Characters in Southern fiction gather around tables laden with platters of their favorite dishes, and in the Hills region of the state, home to William Faulkner and Tennessee Williams, you will find platters of fried chicken, skillets of cornbread, and delicacies such as pecan pie. Even today, a meal in the Mississippi Hills doesn't just feed the body - it ministers to your soul.
Mississippi’s Capital-River Region is a delicious blend of old and new. From a mighty river and antebellum mansions to glittering downtowns with exciting nightlife, restaurants here boast menus featuring soul food, authentic ethnic dishes and modern culinary delights. Personalities like Cool Al and places called Fat Mama’s are why the eclectic heritage of Mississippi is one of its most celebrated treats. It’s the tastiest history lesson you’ve ever had.
Naturally, the Mississippi Gulf Coast has a different feel to it than the rest of the state, but it remains undeniably “Mississippi.” The Coast offers the tourist a little of everything: golf, gambling, art, architecture, and, of course, great food. Years ago, immigrants from all over the world came to the region in search of employment in the seafood industry: Croatian, Vietnamese and French. This delicious blend of cultures has seasoned the cuisine here with a flavor you won’t find anywhere else.

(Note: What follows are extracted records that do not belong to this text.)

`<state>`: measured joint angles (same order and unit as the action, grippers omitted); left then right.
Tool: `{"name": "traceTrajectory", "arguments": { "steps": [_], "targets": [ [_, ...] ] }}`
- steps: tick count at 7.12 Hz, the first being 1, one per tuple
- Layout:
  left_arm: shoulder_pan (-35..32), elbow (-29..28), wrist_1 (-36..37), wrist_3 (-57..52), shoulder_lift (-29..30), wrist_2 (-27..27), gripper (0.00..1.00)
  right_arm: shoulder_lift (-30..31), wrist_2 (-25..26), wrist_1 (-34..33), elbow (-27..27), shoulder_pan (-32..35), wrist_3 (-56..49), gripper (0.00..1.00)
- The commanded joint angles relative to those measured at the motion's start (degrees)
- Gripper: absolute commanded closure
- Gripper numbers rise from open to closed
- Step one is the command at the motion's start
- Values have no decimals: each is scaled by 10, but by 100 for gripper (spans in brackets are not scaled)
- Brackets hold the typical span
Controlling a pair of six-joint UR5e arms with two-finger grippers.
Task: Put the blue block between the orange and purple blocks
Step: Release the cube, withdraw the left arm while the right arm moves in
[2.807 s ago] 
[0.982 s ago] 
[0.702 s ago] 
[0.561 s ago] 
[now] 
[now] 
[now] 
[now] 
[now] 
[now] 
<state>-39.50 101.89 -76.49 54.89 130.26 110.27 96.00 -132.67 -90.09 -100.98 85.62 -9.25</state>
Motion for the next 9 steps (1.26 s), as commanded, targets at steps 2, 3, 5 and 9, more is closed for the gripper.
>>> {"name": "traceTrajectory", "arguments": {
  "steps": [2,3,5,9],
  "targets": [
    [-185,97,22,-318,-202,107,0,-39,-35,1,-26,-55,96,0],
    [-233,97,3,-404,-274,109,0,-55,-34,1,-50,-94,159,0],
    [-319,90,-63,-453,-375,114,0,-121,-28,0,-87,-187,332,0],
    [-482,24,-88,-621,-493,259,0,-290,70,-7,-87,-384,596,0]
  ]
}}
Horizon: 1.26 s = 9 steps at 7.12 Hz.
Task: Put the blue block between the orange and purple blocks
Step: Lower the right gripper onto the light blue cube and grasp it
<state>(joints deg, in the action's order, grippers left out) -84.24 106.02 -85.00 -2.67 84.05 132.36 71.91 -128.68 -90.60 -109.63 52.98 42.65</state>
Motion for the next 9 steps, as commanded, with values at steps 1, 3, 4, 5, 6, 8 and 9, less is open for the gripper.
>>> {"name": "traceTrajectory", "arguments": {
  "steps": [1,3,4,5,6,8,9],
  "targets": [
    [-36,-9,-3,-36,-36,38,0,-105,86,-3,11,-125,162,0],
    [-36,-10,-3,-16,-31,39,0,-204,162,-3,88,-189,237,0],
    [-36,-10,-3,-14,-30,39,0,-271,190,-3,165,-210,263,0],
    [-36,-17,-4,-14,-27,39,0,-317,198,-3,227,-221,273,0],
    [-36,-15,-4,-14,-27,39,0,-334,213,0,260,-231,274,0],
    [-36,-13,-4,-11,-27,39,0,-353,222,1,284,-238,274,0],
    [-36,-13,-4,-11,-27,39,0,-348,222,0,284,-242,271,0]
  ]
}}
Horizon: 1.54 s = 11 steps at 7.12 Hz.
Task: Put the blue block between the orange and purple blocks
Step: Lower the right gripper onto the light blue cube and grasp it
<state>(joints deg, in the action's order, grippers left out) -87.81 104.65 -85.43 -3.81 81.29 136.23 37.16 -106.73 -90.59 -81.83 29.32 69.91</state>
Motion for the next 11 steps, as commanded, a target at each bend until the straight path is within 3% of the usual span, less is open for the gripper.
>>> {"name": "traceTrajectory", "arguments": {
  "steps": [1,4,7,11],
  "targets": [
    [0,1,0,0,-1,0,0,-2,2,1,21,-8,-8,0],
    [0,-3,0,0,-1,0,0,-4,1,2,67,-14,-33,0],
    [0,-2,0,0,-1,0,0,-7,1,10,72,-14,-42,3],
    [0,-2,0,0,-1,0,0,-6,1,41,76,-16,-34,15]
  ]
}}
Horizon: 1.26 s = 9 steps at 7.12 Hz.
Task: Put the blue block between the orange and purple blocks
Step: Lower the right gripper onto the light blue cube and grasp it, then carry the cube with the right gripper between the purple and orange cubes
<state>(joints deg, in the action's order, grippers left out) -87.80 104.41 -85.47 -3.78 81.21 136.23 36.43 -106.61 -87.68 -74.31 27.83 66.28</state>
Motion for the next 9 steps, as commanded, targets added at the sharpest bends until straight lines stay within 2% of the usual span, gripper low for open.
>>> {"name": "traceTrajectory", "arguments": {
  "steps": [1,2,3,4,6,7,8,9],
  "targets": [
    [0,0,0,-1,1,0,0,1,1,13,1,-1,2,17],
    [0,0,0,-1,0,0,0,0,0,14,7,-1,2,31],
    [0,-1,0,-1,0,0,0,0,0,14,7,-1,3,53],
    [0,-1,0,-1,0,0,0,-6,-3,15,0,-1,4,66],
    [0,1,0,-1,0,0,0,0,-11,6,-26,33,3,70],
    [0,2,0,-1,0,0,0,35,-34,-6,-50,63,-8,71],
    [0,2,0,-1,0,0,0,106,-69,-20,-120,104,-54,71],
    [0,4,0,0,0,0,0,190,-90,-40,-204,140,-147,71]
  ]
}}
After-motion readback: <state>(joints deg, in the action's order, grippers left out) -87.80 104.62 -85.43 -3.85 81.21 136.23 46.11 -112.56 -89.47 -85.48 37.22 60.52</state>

The small towns of the Pines make for big flavors. With barbecue and bakeries, cheese and cheesecakes, the tastes of this region take their influences from their earthy Native American heritage as well as the vital railroad lines that brought lumber, cotton and other goods into the area. Family-owned restaurants are a staple of this region, and when you can stroll down a street known as “Catfish Alley,” you know you’ll find good cookin’!